MacDiarmid, Hugh. ‘Annals of the Five Senses’, Annals of the Five Senses and Other Stories, Sketches and Plays, edited by Roderick Watson and Alan Riach, Carcanet, 1999, pp. 1-91.

 

 スコットランド作家Hugh MacDiarmidによるモダニズム作品。謝辞の中で述べられているように、心理の動きを捉えるための1つの手法として様々な文献からの引用に溢れている(4)。その結果、散文と韻文の別を問わず構成された物語は、断片の寄せ集めというべき代物で読解にはかなりの労力を要する。

 

 主要な登場人物はフリーランスのジャーナリストであるフレッドとモーガン夫人という女性である(2人の間になにがしかの関係性があるのかという点に関しては疑問である)。物語はときに緩やかな結びつきを見つけることすら難しい12のエピソードから成っているが、その多くがこの2人の意識に上る関心事の描写に費やされている。

 

 フレッドの脳裏に上るのは多く戦争のこと、さらには戦争文学の可能性である。
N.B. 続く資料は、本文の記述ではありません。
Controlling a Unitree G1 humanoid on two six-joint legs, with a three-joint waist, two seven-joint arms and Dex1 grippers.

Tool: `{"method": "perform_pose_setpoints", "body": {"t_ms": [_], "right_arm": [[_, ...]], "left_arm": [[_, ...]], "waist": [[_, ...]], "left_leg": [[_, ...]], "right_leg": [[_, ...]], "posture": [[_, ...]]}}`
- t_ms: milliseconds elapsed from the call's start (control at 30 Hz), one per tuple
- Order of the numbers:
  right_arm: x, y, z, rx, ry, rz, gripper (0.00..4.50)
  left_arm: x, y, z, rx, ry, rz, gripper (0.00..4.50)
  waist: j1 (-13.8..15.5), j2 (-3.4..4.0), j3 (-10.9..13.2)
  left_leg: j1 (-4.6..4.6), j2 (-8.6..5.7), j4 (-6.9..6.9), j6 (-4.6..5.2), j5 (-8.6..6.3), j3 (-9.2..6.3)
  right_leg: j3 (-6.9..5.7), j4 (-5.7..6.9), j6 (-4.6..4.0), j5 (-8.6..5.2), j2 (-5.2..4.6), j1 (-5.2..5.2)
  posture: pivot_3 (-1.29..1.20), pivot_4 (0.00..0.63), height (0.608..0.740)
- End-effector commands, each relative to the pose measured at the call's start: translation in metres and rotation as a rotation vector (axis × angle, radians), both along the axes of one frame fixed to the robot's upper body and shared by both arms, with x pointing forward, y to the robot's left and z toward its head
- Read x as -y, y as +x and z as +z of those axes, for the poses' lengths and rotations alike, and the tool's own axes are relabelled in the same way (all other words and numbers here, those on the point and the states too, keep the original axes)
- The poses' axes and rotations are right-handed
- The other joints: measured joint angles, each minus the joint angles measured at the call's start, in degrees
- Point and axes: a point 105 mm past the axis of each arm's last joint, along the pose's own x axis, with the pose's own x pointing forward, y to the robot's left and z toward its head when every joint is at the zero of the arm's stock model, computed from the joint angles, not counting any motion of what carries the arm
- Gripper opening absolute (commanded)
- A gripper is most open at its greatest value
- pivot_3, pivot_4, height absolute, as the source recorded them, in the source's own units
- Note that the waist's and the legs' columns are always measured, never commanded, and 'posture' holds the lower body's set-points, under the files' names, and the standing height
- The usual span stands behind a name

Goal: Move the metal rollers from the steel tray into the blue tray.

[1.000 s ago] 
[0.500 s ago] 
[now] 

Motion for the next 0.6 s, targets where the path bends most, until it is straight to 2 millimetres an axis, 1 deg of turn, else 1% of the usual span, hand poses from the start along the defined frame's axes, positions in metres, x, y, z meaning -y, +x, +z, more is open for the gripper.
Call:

テッサロニカの前線に従軍していた経験があるらしき彼の脳裏にはその頃の回想も立ち現われることからも明らかなように、彼にとって第一次世界大戦は忘れ難いもののようである。

 

 モーガン夫人の思考では息子の婚約者に対する理由の判然としない反感がその中心を占める。彼女の取り留めの無い思索の中を通じて、(身体的かつ社会的な意味での)女性性というものや、息子に対する近親相姦的な愛情などが露わになっていく。とりわけ、その中で彼女が自身の裸体を鏡の中に見つめていることは、自己と向き合う思考と並び合い示唆的である。